Проснулся Публий в холодном поту. «Так, значит, она умерла, — подумал он с черной тяжестью в душе. — Но приходила она не для того, чтобы сообщить об этом. Ее цель была гораздо хуже.» Он снова и снова вспоминал всю сцену ночного видения, запечатлевшуюся в голове с такими подробностями, на которые часто бывает неспособна даже память бодрствования. Зал, кишащий ведьмами и упырями, казался ему тягостно знакомым. Вдруг он припомнил, что Виола бежала или, скорее, летела перед ним в бесстыдном одеянии танцовщицы.
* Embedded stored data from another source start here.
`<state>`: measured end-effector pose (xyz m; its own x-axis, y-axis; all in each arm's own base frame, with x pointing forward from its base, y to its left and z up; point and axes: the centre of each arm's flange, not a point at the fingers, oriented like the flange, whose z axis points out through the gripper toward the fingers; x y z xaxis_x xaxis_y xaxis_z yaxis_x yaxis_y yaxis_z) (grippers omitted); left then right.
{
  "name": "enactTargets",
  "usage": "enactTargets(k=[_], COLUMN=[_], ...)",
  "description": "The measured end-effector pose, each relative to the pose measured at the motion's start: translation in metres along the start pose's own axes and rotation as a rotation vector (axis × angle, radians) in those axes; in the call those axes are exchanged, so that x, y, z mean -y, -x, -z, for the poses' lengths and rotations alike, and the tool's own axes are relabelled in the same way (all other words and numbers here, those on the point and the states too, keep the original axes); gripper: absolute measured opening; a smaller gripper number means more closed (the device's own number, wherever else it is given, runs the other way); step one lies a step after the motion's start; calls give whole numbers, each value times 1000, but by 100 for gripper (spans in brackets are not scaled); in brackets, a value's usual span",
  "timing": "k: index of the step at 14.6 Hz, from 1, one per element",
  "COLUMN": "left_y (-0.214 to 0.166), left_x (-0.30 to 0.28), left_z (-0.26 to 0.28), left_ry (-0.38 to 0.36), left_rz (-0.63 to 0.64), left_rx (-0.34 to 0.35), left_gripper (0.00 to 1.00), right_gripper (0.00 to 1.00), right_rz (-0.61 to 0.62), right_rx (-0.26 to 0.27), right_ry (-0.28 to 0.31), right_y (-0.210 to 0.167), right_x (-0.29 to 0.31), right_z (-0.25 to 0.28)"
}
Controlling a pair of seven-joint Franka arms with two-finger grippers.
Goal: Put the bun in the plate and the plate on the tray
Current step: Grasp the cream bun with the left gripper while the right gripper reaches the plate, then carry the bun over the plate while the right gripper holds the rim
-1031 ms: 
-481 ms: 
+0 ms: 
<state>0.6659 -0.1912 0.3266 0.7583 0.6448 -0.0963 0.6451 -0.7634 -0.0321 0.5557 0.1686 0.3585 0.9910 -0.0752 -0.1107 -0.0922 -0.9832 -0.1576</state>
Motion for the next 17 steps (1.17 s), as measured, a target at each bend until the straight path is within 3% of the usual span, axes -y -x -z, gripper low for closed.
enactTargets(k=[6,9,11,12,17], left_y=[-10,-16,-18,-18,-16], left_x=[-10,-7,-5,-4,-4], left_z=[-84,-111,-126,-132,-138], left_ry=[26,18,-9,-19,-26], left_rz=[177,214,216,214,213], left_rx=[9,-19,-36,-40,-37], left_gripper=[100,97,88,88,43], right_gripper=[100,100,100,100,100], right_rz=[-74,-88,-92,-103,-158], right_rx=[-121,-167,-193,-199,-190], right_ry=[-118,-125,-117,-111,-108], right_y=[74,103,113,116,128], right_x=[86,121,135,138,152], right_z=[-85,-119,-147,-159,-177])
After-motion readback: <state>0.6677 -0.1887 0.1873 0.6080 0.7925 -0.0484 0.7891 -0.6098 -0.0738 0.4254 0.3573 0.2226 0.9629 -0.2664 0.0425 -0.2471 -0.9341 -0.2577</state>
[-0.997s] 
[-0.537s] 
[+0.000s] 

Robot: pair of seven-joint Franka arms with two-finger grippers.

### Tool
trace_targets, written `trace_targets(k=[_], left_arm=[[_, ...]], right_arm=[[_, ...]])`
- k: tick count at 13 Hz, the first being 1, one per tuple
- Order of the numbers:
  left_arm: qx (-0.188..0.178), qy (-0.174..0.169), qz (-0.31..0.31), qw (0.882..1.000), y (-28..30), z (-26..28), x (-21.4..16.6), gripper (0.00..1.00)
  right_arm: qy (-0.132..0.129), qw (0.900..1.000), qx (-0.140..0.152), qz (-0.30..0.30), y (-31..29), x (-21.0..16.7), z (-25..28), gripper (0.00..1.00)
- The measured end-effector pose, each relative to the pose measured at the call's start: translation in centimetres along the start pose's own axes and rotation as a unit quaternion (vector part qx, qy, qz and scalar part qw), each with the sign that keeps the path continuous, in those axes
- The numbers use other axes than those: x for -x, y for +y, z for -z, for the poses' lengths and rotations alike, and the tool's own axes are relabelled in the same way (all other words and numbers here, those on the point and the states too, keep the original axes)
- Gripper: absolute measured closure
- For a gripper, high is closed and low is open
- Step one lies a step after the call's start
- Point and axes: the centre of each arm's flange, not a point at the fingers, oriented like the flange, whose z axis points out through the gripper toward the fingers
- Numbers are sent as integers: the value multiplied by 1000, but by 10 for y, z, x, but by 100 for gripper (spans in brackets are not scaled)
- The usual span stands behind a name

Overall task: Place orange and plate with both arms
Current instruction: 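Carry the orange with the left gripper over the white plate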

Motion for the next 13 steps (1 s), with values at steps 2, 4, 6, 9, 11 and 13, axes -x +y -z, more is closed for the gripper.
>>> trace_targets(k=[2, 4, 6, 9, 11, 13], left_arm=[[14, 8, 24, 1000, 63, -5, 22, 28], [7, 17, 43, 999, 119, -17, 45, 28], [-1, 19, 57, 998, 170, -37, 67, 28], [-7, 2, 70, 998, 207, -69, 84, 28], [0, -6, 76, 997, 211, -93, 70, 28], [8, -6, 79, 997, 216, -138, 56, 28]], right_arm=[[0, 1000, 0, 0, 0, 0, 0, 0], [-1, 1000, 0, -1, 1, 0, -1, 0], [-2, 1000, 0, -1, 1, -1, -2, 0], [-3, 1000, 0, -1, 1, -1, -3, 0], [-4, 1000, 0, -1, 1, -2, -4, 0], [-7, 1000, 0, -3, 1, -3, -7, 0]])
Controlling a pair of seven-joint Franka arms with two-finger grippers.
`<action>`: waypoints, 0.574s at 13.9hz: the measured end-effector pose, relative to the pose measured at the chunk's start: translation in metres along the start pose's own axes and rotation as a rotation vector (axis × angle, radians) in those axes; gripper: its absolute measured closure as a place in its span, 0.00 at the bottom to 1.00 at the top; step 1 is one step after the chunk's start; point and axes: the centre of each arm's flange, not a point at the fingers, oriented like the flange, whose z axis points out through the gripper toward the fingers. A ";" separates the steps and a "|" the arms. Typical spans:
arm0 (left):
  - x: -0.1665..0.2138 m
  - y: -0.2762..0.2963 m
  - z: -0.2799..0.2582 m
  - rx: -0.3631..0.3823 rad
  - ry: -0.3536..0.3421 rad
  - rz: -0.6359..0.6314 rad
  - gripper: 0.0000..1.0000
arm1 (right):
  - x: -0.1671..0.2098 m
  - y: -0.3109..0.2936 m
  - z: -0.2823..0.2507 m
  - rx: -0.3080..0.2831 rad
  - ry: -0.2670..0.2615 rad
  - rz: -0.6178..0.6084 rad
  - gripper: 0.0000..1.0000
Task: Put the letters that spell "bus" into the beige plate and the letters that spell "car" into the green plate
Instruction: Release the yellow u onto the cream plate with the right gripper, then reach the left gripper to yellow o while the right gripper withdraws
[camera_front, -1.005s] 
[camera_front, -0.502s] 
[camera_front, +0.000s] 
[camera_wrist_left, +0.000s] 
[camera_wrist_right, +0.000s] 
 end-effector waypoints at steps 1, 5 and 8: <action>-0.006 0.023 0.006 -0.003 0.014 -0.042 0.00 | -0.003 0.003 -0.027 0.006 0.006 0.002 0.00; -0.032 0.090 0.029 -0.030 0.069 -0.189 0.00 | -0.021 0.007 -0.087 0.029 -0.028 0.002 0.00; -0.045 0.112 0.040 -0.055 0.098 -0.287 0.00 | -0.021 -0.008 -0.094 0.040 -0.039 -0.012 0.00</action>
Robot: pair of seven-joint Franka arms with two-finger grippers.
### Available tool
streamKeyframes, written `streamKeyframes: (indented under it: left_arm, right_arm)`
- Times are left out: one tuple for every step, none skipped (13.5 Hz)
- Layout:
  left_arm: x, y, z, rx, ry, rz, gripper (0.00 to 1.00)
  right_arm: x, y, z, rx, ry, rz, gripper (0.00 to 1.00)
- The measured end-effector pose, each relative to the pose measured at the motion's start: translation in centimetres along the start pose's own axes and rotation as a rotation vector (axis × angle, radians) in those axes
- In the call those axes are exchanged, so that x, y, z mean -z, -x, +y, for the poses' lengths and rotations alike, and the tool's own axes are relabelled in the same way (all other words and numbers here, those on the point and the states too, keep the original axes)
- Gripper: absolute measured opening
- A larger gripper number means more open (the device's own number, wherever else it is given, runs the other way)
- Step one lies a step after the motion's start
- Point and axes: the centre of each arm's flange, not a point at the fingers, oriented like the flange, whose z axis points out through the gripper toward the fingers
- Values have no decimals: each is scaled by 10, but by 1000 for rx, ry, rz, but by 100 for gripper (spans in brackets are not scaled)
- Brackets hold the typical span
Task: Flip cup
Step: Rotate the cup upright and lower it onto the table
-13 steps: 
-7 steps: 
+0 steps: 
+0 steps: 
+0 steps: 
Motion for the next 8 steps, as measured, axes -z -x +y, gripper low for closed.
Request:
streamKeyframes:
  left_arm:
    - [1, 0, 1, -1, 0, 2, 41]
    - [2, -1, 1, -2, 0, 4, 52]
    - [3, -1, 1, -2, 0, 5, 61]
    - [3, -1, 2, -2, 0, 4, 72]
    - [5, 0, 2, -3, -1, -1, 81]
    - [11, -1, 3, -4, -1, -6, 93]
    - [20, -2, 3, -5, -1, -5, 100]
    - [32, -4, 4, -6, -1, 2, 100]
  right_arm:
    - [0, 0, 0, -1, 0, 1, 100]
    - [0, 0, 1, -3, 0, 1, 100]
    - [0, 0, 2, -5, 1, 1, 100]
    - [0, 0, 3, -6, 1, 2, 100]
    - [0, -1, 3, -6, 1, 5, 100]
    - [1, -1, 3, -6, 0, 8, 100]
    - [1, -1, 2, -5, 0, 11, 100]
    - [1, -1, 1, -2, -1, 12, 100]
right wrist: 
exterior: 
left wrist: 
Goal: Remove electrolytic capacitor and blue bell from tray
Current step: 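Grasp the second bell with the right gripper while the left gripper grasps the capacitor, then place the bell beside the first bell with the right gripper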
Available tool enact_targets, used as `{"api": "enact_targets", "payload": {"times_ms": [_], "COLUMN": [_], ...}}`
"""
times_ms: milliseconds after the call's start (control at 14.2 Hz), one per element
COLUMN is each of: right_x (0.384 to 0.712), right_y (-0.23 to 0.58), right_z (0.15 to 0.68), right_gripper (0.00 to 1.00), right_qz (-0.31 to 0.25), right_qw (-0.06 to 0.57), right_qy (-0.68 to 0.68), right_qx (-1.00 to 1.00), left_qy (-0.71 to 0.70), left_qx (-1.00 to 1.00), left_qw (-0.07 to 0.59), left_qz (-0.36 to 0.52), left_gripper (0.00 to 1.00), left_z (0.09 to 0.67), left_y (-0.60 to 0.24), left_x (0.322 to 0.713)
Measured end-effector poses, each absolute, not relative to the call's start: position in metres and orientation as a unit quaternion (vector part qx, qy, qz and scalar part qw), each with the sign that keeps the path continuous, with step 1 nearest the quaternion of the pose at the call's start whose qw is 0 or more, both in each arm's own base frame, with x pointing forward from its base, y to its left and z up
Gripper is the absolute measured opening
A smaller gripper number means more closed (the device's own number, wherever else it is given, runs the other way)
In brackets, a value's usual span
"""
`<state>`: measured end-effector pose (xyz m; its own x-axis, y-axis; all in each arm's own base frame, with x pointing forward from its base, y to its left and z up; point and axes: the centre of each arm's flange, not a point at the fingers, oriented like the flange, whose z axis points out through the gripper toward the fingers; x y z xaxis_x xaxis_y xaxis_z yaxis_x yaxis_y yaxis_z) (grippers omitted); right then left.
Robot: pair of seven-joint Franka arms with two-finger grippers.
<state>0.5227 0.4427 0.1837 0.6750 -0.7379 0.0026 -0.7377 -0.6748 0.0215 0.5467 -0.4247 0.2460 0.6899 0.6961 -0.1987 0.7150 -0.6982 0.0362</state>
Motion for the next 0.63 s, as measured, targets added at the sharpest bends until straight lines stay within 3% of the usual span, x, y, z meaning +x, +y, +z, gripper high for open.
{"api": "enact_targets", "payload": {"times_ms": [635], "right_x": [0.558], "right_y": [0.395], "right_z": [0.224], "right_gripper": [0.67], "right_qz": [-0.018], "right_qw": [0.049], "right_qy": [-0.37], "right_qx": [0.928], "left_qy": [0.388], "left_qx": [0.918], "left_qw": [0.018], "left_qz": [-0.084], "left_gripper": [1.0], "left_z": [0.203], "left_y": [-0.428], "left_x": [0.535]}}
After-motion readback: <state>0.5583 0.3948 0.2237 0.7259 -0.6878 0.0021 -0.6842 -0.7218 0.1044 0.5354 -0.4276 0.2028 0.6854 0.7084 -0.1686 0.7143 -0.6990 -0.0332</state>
Тогда ему мгновенно пришел на ум бал в Новом Карфагене, на котором он отдал ее в жены варвару, и тут же он забыл и варвара, и саму Виолу, потому что увидел лик старца, совсем недавно во время ночных кошмаров вещавшего ему беду. Это был восточный прорицатель, презренный халдей, двадцать лет назад предсказавший ему бесплодность всех его побед. «Всегда побеждая, ты будешь побежден!» — снова услышал Сципион скрипучий голос дряхлого старика, который, находясь на пороге собственной смерти, отравил ядом сознания бессмысленности жизни его, Публия Корнелия Сципиона Африканского!
Половину жизни он не вспоминал эту парализующую волю фразу, и вот теперь ему напомнили ее. И сделать это любезно взяла на себя труд Виола, та женщина, ради спокойствия которой он погубил свою первую и навсегда самую сильную любовь.
«Не сумев взять меня, вся эта нечисть, земная и подземная, набросилась на моего бедного больного Публия!» — кипя от гнева, вновь и вновь повторял Сципион и от возмущения готов был в одиночку выйти против целого войска Антиоха или зашвырять камнями облака, чтобы побить несправедливых и злобных вершителей людских судеб, но вместо этого с «каменным лицом» совершал нудные культовые мероприятия и вел размеренные беседы с друзьями и любопытными греческими купцами, упорно выдерживая заданную разумом паузу. Когда бездействие становилось ему совсем невмоготу, он совершал длительные прогулки по холмам опостылевшего Херсонеса или доводил себя до изнеможения боевыми упражнениями, после чего садился на берегу пролива и с тоскою смотрел на азиатский берег.
Когда Сципион, наконец, объявил, что необходимые обряды надлежащим образом исполнены, и боги позволяют ему тронуться в путь, на водах Геллеспонта едва не произошел бой между пергамцами и родосцами, так как и те, и другие желали, чтобы знаменитый римлянин пересек пролив именно на их судне. Публий выбрал в провожатые Эвмена, обосновав это тем, что царь переправлял в Азию и его брата, а родосцам пообещал уделить внимание на обратном пути.
Прибыв в лагерь, Сципион приободрился. Знакомая обстановка войска на походе, окружение друзей, неколебимо верящих в его всепобеждающий гений, солдат, боготворящих в нем неодолимого императора, восстановили его пошатнувшуюся уверенность в своих силах. Поэтому он твердо встретил взгляд Гераклида, когда ему представили посланца Антиоха.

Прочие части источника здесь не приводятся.